Eric Woerth a expliqué aux syndicats qu’une «bonification indiciaire» ou «prime» permettra ainsi de «couvrir l'écart entre l'évolution du traitement et celle de l'inflation» pour tous les fonctionnaires.
Ainsi, selon M. Woerth, 17% des agents ont vu leur traitement indiciaire (hors primes) progresser moins vite que l'inflation malgré leur ancienneté et les revalorisations du point d'indice entre 2001 et 2005. Le ministre avait pourtant dit ce matin sur France 2 que «l'Insee nous dit que 24% des fonctionnaires ont perdu du pouvoir d'achat sur les six dernières années.»
Le nouveau dispositif entrera en vigueur dès 2008 et «pour le quinquennat». Et le ministre s'est dit prêt «à regarder ce qu'on peut faire dans le domaine du rattrapage du pouvoir d'achat entre 2003 et 2007».

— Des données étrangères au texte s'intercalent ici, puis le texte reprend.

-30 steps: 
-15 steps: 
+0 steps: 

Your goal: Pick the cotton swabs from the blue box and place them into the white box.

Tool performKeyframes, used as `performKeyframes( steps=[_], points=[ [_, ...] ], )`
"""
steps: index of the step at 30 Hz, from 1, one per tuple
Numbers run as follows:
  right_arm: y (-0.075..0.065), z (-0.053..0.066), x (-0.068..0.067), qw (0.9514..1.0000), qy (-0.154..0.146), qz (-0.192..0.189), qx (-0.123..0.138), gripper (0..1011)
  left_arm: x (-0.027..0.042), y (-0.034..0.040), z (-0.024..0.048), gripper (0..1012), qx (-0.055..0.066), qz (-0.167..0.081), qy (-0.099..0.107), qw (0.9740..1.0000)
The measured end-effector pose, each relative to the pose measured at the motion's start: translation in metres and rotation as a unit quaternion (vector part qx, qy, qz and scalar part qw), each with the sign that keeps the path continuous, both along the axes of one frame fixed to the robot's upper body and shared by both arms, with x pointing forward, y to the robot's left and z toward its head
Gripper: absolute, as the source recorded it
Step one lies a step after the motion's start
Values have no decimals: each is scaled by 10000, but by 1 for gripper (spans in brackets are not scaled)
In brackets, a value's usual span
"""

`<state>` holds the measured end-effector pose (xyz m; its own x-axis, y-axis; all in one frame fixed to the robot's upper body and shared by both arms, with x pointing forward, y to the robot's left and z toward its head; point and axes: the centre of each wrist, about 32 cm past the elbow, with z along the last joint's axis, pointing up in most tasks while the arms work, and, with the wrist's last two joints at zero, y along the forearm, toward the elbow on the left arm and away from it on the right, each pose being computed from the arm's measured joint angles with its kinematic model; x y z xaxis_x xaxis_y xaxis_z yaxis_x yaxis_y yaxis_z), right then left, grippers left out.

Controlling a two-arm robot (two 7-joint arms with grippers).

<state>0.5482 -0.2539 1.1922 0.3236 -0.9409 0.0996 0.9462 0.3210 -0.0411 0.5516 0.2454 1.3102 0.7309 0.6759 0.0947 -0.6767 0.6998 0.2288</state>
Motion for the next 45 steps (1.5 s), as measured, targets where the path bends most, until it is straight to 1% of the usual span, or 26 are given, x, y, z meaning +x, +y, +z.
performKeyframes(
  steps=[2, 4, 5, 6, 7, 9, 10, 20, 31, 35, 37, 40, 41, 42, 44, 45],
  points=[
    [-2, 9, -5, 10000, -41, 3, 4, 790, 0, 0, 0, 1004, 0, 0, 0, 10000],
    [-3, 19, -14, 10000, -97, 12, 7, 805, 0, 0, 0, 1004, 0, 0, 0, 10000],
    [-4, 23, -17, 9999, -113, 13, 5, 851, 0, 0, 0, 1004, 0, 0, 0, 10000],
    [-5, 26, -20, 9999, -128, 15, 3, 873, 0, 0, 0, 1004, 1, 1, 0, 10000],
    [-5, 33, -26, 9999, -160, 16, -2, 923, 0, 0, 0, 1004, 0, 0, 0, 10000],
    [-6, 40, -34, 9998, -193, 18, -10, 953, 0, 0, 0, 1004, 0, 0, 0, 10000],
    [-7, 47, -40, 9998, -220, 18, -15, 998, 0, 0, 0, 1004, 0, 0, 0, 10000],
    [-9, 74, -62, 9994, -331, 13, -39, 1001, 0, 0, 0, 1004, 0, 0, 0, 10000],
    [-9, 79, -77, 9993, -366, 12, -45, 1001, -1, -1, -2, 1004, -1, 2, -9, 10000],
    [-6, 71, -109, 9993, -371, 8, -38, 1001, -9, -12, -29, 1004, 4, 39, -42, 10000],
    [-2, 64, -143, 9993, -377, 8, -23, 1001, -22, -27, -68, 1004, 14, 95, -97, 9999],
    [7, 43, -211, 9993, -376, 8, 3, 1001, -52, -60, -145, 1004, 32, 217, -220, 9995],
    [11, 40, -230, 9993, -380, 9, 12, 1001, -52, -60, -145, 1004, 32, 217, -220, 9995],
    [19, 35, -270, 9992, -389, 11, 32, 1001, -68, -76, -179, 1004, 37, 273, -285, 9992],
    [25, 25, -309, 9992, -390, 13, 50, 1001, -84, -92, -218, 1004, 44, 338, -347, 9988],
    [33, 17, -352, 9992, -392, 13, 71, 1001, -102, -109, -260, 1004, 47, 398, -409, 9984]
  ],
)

«On nous donne de l'aspirine sans traiter les causes de la maladie»
Ses propositions ont été rejetées en bloc par les syndicats, qui se réuniront demain soir pour faire le point.
«Le gouvernement reste sourd aux revendications, on est sur des mesures parcellaires et individualisées et il n'y a aucune mesure chiffrée», a déploré Jean-Marc Canon (CGT), souhaitant une «nouvelle intervention forte des salariés dès le mois de janvier».
Déjà très remontés contre les 22 900 suppressions de postes en 2008, les syndicats avaient appelé à la grève le 20 novembre, mobilisant près d'un agent de l'Etat sur trois.
«Personne n'est satisfait, on n'a pas engagé de négociations», a résumé Gérard Aschieri (FSU). «On nous donne de l'aspirine sans traiter les causes de la maladie», a-t-il analysé. Se disant «très déçu» par ces propositions, il prévient qu'il «faudrait sans doute une piqûre de rappel en terme de nouvelle journée d'action».
Eric Fritsch (CFDT) s'est dit «déçu par la nature et le niveau des propositions», demandant des «compléments d'information» avant de prendre position.
Le gouvernement «veut réduire à néant tout le processus de la fonction publique de carrière et arriver à une gestion totalement individualisée», s'est indigné Gérard Noguès (FO). «S'il ne change pas son fusil d'épaule, on repartira au clash», a-t-il averti.
Elisabeth David (Unsa) a fait part de sa «grande déception», dénonçant une «remise en cause du statut, de la grille (indiciaire)» et «une grande discrimination».
«Le ministre a gagné du temps», a constaté Jean-Michel Nathanson (Solidaires) tandis que la CFE-CGC a regretté qu'il n'y ait «rien de concret sur la table» et que la CFTC a fait part de son «grand doute» sur la volonté du gouvernement de faire évoluer le pouvoir d'achat.